• [What to work on]: Copy exactly the lines of the data below that run from the line holding "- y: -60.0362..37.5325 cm" through the line holding "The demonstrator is", both ends included.

• [Data]:
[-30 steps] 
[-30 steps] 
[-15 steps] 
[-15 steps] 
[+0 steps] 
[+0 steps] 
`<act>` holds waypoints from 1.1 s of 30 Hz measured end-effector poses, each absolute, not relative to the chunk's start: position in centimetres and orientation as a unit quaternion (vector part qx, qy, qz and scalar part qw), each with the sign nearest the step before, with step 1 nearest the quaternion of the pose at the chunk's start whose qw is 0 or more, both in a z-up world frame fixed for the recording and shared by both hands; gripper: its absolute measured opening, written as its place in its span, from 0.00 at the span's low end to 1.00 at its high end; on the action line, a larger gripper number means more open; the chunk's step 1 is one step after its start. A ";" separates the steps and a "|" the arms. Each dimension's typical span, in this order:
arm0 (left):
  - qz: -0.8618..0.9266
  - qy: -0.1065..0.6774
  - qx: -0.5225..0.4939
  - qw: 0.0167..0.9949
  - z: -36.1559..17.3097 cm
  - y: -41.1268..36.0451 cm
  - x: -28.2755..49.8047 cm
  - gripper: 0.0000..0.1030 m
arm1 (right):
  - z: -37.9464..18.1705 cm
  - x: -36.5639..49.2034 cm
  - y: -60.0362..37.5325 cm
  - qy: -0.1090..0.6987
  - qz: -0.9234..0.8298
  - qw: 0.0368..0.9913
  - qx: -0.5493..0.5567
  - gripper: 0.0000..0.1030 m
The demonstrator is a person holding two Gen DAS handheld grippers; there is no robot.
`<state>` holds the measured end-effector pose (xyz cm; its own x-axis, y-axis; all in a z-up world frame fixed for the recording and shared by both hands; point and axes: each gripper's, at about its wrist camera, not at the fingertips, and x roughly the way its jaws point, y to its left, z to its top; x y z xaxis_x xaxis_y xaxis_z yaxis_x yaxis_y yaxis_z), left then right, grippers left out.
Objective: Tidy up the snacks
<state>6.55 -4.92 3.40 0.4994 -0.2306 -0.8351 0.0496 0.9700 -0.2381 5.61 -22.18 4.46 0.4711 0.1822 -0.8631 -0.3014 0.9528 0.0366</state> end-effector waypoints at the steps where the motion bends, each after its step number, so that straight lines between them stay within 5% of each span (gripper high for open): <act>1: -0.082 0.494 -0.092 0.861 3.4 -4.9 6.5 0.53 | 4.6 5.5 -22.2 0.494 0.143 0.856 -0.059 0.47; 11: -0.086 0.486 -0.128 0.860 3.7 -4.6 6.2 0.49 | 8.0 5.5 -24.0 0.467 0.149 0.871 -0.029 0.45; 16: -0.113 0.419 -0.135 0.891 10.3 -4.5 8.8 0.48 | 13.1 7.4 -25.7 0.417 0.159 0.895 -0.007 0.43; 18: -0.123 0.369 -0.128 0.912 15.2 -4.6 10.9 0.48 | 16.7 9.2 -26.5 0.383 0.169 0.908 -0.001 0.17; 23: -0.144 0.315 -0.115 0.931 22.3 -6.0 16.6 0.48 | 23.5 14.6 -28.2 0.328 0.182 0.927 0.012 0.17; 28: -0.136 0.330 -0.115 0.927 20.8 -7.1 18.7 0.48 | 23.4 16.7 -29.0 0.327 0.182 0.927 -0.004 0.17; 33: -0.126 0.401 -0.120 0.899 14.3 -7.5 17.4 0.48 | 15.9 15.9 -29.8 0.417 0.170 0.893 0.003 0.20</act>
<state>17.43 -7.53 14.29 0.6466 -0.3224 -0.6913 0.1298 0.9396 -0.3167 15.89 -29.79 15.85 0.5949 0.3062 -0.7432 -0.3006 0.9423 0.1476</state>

• [Result for this task]:
  - y: -60.0362..37.5325 cm
  - qy: -0.1090..0.6987
  - qz: -0.9234..0.8298
  - qw: 0.0368..0.9913
  - qx: -0.5493..0.5567
  - gripper: 0.0000..0.1030 m
The demonstrator is a person holding two Gen DAS handheld grippers; there is no robot.

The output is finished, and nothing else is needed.